TASK BRIEF: Output exactly what appears from the line containing "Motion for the" to the end of the data below, and nothing more.

COLLECTED DATA:
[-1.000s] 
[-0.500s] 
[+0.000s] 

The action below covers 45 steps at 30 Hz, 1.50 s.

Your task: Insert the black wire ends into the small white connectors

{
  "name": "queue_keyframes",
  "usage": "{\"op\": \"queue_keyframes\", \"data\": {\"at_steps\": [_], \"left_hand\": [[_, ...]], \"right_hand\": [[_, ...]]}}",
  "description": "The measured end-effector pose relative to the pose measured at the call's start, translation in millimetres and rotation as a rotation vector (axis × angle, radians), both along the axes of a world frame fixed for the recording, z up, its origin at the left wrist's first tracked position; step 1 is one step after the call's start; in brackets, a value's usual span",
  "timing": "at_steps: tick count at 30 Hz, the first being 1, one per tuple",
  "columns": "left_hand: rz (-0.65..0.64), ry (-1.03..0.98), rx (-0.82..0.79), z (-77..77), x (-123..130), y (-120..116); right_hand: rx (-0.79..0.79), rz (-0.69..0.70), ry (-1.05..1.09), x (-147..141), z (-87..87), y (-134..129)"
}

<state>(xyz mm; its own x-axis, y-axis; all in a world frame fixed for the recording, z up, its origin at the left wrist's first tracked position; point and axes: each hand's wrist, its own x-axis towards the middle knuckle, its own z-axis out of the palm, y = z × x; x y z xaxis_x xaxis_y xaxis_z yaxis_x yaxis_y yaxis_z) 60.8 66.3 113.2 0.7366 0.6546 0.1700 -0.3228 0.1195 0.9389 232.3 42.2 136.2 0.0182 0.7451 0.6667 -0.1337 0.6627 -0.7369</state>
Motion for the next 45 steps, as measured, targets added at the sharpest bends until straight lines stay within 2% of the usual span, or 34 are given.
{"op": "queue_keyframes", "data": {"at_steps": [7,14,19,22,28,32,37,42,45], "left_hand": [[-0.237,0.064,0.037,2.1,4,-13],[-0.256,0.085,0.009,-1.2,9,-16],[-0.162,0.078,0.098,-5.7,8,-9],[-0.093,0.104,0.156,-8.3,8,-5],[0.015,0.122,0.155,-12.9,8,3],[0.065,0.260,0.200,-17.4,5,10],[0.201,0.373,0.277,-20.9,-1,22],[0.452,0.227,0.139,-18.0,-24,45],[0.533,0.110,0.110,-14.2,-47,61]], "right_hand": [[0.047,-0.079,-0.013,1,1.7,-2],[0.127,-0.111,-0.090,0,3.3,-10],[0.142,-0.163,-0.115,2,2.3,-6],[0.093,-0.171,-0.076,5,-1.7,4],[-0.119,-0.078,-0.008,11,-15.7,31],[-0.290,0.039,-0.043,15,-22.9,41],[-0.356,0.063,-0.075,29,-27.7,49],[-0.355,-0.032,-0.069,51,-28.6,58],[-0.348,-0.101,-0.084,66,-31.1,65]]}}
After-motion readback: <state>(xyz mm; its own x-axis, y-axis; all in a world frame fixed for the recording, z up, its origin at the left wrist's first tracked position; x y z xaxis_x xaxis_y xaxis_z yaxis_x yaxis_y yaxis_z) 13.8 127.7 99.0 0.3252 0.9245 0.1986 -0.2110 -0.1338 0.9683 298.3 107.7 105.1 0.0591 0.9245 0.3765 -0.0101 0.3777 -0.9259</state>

OUTPUT FOR THIS TASK:
Motion for the next 45 steps, as measured, targets added at the sharpest bends until straight lines stay within 2% of the usual span, or 34 are given.
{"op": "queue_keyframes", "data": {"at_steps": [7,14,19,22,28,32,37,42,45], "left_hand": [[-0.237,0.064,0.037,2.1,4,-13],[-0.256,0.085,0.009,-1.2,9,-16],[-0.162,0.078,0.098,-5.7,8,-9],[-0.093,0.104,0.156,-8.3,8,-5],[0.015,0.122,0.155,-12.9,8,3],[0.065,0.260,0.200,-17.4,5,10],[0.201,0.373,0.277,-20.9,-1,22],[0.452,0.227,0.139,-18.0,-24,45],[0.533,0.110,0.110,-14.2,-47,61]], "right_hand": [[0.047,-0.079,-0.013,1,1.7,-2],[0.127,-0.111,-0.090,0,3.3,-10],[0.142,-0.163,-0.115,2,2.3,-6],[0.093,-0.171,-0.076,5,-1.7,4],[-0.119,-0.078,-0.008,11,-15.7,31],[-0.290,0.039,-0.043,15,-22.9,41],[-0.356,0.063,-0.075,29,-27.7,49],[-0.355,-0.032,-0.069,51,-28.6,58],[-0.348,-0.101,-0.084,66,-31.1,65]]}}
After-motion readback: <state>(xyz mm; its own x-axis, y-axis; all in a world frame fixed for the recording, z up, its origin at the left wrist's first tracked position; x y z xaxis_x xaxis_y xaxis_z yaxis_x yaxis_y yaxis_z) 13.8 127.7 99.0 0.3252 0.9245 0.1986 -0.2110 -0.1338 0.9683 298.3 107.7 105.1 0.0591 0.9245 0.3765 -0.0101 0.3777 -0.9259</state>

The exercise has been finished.